A few weeks ago, I was making some toast in the toaster oven for breakfast. Little did I know, there were crumbs on the bottom just waiting to be burnt. Within a few seconds to a minute, a small flame started in the toaster oven, and I had a mini freak-out.
Not knowing exactly what to do correctly, on the spur of the moment, I unplugged the toaster oven and waited for a few seconds to see if the flame decreased. Thankfully, it did.
Looking back, I realize this was not too big of a problem, but the situation forced me to research what to do when a flame starts in a toaster oven, oven or even in a room in our house.
Now, with an almost 6-month-old baby, it’s even more important to our family to put together a plan and know the proper steps to take when a fire occurs in our house.
Or how about if we lose power or if flooding occurs in our area? Hurricane Harvey hit Texas Aug. 25, causing massive flooding, destruction, injuries and death.

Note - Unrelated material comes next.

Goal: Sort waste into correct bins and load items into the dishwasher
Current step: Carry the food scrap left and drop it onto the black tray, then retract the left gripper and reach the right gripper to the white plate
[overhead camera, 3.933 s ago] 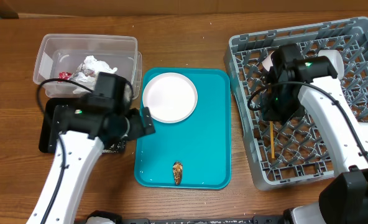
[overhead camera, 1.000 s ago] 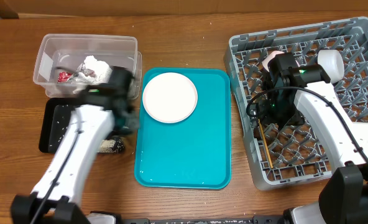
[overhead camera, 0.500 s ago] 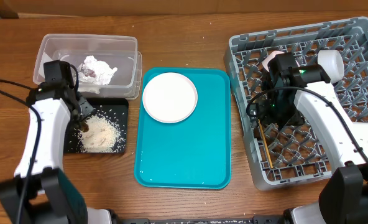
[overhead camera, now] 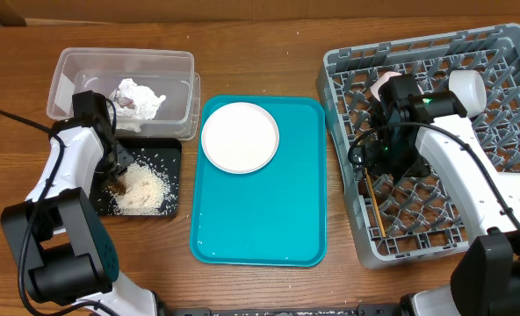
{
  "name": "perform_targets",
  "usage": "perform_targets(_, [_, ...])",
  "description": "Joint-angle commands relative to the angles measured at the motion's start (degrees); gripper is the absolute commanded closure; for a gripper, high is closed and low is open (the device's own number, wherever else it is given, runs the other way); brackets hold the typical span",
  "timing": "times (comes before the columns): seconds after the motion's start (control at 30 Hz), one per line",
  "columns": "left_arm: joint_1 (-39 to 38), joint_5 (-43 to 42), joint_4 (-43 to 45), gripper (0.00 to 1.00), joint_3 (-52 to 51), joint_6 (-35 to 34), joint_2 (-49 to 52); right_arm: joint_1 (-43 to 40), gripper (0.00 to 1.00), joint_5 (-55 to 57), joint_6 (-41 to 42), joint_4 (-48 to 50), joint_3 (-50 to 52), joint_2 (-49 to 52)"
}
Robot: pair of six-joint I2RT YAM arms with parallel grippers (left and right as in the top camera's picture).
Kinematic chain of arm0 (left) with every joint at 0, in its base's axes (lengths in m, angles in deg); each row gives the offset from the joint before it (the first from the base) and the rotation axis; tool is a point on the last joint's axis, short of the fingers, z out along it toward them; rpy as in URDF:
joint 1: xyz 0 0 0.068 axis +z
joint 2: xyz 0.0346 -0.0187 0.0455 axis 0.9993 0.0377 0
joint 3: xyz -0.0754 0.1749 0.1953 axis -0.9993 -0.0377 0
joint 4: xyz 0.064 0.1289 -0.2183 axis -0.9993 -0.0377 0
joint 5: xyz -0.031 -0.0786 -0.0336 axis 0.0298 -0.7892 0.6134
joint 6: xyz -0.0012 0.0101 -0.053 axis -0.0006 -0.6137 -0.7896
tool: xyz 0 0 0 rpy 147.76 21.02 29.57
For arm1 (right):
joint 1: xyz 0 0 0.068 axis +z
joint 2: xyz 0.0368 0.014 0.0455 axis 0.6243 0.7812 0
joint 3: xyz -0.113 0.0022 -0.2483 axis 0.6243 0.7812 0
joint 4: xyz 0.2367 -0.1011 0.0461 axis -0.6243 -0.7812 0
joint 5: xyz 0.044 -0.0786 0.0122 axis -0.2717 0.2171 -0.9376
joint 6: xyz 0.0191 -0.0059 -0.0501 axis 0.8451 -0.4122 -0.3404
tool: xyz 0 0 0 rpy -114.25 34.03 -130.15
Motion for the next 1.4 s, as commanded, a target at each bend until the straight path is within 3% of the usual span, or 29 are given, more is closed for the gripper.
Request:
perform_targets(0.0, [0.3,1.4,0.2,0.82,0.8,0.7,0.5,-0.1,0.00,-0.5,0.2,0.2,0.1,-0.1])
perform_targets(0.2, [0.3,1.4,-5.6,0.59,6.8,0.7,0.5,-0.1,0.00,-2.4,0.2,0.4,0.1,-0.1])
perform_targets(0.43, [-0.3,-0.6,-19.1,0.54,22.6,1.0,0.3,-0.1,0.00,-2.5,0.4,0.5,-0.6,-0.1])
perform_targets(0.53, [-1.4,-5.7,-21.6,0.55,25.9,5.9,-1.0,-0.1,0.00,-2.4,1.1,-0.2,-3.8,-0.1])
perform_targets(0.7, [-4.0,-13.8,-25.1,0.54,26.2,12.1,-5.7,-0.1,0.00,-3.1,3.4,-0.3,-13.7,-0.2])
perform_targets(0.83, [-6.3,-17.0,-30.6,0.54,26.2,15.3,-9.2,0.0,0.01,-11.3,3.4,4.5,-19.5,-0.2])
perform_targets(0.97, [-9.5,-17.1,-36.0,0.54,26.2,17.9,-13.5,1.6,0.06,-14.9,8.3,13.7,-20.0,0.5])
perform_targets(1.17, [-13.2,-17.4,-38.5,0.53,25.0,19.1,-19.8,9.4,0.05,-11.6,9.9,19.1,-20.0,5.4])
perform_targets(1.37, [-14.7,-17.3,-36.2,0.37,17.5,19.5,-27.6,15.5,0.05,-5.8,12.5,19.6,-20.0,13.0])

September is National Emergency Preparedness Month, an awareness designated to making a plan and taking action when an emergency strikes, whether it’s fire, wind, water, snow, etc. This year’s theme is “Disasters Don’t Plan Ahead. You Can.”

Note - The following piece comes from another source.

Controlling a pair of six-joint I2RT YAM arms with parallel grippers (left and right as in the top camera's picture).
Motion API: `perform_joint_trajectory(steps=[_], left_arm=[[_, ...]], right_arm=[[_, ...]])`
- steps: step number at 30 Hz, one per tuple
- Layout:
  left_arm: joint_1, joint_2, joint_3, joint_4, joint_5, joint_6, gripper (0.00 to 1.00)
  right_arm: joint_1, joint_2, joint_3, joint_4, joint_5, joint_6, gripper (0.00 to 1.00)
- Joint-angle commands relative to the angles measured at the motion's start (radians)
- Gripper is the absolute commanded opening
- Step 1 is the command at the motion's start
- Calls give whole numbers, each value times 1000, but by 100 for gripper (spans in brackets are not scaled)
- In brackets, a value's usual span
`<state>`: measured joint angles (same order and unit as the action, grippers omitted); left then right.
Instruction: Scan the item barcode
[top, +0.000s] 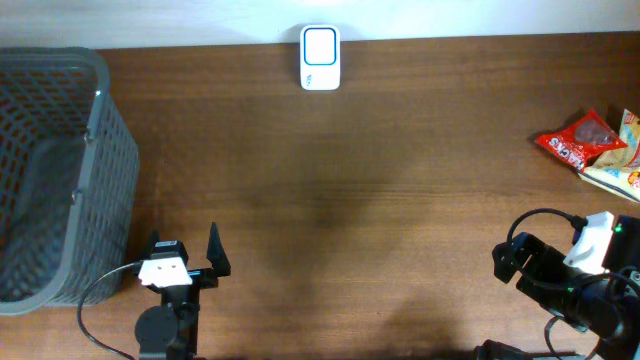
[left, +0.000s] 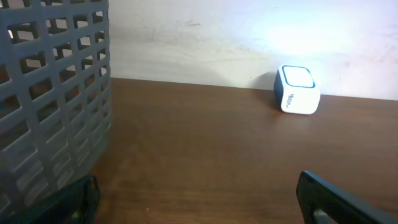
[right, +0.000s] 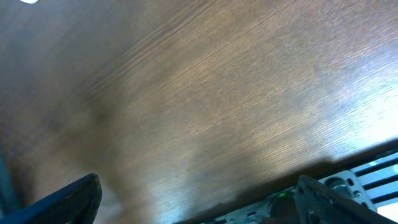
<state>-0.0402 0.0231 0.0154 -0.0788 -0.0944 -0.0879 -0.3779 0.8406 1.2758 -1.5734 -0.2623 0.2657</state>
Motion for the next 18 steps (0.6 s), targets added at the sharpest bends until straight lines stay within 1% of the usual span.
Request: perform_joint_trajectory(steps=[1,5,8,10,11,13,14,18], left_arm=[[-5,-5,-6,2,0,-5,99],[-5,-5,-6,2,0,-5,99],[-5,-5,-6,2,0,-5,99],[-5,-5,-6,2,0,-5,99],[-5,-5,-6,2,0,-5,99],[-5,-5,-6,2,0,-5,99],[-5,-5,-6,2,0,-5,99],[-5,-5,-6,2,0,-5,99]], right_arm=[[5,-7,-16,5,27,-58,98],[11,-8,-39,12,24,-60,98],[22,-8,-70,61,16,-78,98],[41,-18,-100,122,-28,-145,98],[63,-36,-128,179,-73,-205,98],[103,-76,-180,269,-137,-282,98],[124,-99,-215,318,-158,-302,98],[179,-208,-373,491,-172,-304,98]])
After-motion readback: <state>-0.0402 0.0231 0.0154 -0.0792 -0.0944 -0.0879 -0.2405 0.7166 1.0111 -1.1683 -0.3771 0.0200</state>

According to ready.gov, the weekly theme for Sept. 1-9 is “Make a Plan for Yourself, Family and Friends”; Sept. 10-16, it’s “Plan to Help Your Neighbor and Community”; Sept. 17-23, “Practice and Build Out Your Plans”; and Sept. 24-30, “Get Involved! Be a Part of Something Larger.”
In making a plan with your family for an emergency, some of the points to make in your discussion should include:
• A meeting place if members of the family are separated
• What to do when a fire is started in your home
• How to exit your house (if a fire is on the first floor)

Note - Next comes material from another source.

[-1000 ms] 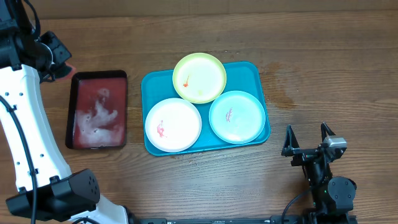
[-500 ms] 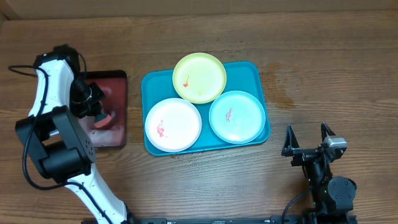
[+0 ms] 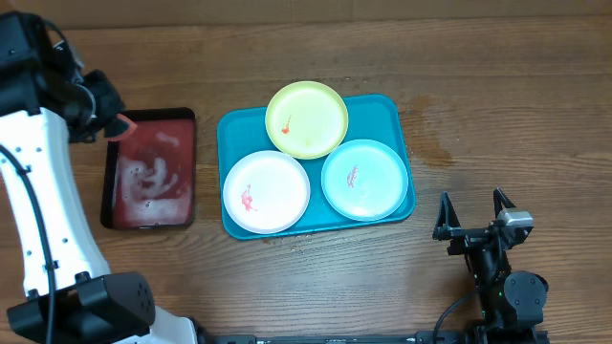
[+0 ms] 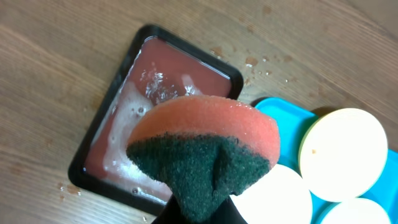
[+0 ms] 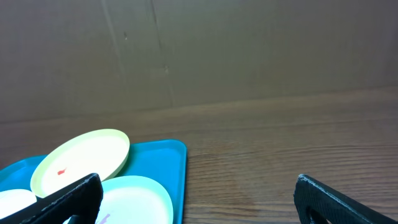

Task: Clean dirty plates on tray and stack at the side
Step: 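Lift the sponge out of the red tray with the left gripper, then carry the sponge over and lower it onto the white plate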

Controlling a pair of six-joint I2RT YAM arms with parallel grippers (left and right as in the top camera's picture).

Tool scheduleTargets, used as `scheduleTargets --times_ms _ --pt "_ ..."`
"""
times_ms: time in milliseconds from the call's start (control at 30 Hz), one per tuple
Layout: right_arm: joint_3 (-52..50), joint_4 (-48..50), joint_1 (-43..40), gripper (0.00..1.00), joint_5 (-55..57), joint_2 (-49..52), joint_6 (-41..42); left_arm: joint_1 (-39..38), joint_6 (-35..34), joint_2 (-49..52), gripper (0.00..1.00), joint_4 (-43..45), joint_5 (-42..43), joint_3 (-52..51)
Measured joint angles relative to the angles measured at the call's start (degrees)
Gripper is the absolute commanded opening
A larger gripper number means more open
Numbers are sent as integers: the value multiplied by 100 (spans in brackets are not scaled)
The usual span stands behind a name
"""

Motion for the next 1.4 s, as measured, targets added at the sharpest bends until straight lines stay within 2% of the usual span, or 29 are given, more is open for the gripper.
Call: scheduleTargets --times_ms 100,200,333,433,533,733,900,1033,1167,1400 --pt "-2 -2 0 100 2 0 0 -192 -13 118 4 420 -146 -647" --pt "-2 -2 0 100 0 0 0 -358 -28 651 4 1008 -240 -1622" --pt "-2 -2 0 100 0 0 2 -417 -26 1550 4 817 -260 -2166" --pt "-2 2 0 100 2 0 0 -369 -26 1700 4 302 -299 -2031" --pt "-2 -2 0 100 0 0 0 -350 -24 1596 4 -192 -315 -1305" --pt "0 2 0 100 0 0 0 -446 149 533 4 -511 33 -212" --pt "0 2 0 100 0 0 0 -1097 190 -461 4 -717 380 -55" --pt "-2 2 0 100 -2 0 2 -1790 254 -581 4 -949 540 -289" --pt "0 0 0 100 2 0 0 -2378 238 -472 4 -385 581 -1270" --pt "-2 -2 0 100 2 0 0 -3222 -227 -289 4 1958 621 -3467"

• Where the fire extinguishers are located
• How to turn off the water (in case of a leak) or the electricity (in case of an electrical fire)
• Which family members grab what (who gets the emergency bag; who grabs the pets; etc.)
Some of the items you should consider packing in your emergency preparedness bag to have in an emergency include:
• Plenty of bottles of water
• Flashlight with extra batteries
• Candles and matches
• Nonperishable food items and a can opener
• Battery-powered or hand-crank radio
• First-aid kit
• Cellphone charger if you go to a shelter that has power
• Whistle to signal for help
• Heavy blankets
• Change of clothes
• Moist towelettes
• Travel-size toiletries
And don’t forget about your precious pooch or friendly feline. Grab items for your four-legged family members, too.
As another way to prepare for an emergency, have you and your family members signed up for Nixle? You can text your ZIP code to 888777 to receive alerts on approaching severe weather, among other activities.
If you’re looking for upcoming events in your area to attend regarding National Emergency Preparedness Month, keep in mind Whitehall Township is having its fifth annual emergency preparedness expo, set for 10 a.m.-2 p.m. Sept. 9 at Lowe’s Home Improvement, 2650 MacArthur Road, Whitehall. The event will be held rain or shine.
Also, from 11 a.m. to 3 p.m. Sept. 30, there will be a similar event with demonstrations, presentations and trainings at Lone Lane Park, 30 Lone Lane, Allentown.
Many people think a tornado won’t hit their house until it does happen; many residents don’t think a snowstorm’s winds could knock down a tree, ceasing power to their house, until it does. These are situations we don’t think about on an everyday basis.
In an emergency, sometimes there are only minutes to react. Are you prepared?